Google Goes to Everest

With a 40-pound camera system and a mission to photograph the world, Google takes us to the Himalayas for a closer look at the Sherpas who call the mountains home.

Mar 11, 2015
Outside Magazine
Google Street View Google Sherpa Everest

Google hopes the Sherpa community will be able to use these images and maps to better tell their story.    Photo: Courtesy of Google

Last March and April, shortly before the avalanche that claimed the lives of 16 high-altitude workers on Mount Everest, a team from Google was trekking around Nepal’s Khumbu region in hopes of making the most detailed map of the area to date, an approach they're using across the planet. The group of 16 included engineers and international development specialists, and was led on the ground by Apa Sherpa, the legendary mountaineer who’s summitted Everest 21 times.

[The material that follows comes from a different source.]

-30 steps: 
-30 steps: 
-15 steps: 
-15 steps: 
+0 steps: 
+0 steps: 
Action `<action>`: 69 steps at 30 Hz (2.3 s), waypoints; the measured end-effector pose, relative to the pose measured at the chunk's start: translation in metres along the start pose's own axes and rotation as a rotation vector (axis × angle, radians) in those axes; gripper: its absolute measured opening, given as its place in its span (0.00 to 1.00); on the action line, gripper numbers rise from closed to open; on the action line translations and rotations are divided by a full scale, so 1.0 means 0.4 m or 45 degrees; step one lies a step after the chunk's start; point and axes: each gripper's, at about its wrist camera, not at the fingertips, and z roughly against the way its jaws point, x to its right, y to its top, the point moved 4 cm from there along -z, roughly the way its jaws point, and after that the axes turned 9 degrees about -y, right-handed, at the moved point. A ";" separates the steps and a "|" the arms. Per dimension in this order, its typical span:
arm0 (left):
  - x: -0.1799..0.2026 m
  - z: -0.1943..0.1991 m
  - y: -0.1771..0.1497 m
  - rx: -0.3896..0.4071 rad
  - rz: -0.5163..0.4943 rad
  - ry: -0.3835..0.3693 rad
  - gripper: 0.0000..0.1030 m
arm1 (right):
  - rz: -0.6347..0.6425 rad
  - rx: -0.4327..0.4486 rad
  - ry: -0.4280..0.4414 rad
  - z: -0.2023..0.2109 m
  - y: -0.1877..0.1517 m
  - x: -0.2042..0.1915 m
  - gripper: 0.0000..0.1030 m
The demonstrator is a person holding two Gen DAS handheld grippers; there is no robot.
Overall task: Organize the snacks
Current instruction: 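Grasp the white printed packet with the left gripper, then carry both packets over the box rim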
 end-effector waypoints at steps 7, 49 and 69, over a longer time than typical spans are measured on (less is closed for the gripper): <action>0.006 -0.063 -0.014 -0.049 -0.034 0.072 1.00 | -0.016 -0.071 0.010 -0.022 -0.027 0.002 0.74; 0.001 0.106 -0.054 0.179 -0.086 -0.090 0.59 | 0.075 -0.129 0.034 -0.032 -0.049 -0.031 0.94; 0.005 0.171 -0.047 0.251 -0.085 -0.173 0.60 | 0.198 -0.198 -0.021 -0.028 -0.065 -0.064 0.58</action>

Google published more than 45,000 panoramas to create this interactive Street View experience, which is available today. Hauling the Street View Trekker—a 40-pound, GPS-enabled external frame pack with a spherical 15-camera, omnidirectional “eye” that protrudes a foot above the hiker’s head—the team captured all 38 miles from the town of Lukla to Everest Base Camp. They also side-tripped up the Bhote Kosi River to the town of Thame, home of the Thame Dechen Chokhorling Monastery, which overlooks the village.

The result is a step-by-step virtual tour of the trek most people make to Everest Base Camp. But the project also went further, taking the mapping indoors to the region’s cultural sites. Typically called “business view” in Google-speak, the team added a layer of panoramic photos from cultural and residential sites. 

Kemgon Gompa Monastery.   Photo: Courtesy of Google

Project manager Raleigh Seamster, whose background is in international development, says that delivering 360-degree views from within monasteries and Sherpa homes pushes up against the boundaries of mapping, journalism, art, and human understanding. “We consider this project to be part of our program’s commitment to giving knowledge and resources to these non-profit organizations like Story Cycle and Apa Sherpa Foundation,” Seamster told me, “so that they can use this imagery and they can use the maps in order to visualize their cause and tell their story and share these places with the world through Google Maps.”

The interior panoramas produce a kind of spacial awareness that’s not quite like being there, but helps you put the place in a context that’s less abstract than looking at a disembodied photo alone. It’s also just a cool way to procrastinate for an hour or two.

Take a stroll over the Hilary Bridge on the climb to Namche Bazaar.